Contributing¶
If you are interested in contributing to textkit we would love your help!
Here is a bit more about the structure of the codebase and how to contribute.
Code Structure¶
Each command is implemented in its own file. These command files are organized into sub-directories:
- tokenize
- filter
- transform
- stats
- package
The use of these sub-directories is primarily for developer convenience and commands can be moved around if a better structure is found.
Commands¶
textkit uses Click. to handle command line arguments and inputs. Click uses decorators to define these arguments and options in a succinct way.

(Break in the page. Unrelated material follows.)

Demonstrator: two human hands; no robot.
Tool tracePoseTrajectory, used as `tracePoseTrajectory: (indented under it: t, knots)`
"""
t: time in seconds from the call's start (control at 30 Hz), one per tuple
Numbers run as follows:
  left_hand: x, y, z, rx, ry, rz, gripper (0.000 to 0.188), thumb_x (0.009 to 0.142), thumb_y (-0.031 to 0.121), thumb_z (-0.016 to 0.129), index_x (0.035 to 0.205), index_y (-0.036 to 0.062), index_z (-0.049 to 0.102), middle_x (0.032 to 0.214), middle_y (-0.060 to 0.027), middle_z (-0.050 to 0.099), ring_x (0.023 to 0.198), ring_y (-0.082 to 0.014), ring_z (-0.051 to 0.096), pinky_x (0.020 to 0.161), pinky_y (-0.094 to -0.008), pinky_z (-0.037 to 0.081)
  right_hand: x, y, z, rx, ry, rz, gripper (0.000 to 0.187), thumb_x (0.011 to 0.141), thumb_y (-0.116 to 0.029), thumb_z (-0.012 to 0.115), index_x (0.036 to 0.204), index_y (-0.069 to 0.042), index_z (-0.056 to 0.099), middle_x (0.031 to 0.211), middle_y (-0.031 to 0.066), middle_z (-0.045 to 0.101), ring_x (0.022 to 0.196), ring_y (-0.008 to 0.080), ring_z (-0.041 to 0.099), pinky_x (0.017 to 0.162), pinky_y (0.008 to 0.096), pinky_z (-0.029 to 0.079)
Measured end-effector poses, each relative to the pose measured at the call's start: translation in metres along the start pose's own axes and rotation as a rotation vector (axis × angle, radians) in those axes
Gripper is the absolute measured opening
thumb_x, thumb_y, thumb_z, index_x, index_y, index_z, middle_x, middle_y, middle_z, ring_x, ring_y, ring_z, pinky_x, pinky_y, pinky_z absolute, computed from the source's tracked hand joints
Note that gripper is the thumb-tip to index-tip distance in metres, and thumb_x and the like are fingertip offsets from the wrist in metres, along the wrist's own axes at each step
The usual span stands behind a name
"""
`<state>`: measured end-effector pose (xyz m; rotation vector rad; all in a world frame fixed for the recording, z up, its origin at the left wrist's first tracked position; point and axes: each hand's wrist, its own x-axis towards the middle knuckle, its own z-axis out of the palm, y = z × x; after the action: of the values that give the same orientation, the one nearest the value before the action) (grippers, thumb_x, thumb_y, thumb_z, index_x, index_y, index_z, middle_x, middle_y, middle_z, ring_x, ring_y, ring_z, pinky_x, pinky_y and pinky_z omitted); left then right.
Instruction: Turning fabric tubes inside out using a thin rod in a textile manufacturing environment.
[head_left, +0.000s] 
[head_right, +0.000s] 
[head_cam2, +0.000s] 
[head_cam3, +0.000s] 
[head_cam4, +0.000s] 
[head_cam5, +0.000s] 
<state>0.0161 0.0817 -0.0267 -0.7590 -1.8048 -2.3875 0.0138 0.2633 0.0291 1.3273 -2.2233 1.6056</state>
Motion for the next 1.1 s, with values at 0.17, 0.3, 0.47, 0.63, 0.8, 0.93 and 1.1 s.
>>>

textkit strives to use text as an input and text as an output. Raw text can be processed
using commands that start with text2
like text2words
.
Token documents (text files with a token on each line) can be used and produced by
commands that include words
in the name.
Utilities¶
There are a very small set of utility functions that are useful in keeping textkit
These are contained in the utils.py
file. Some that you might find helpful:
read_tokens
will convert a token document into a list of tokens. Use this to process the
input file if your input is a token document.
output
is a light wrapper around the output capabilities of Click that prevents
error messages if the command is exited early (like when piping to head
).
Writing New Commands¶
Want to contribute a new command? Great!
textkit uses GitHub Pull Requests to incorporate other developer’s work.
Fork the repo and then create a branch for your new command. Create and test it, then submit a Pull Request.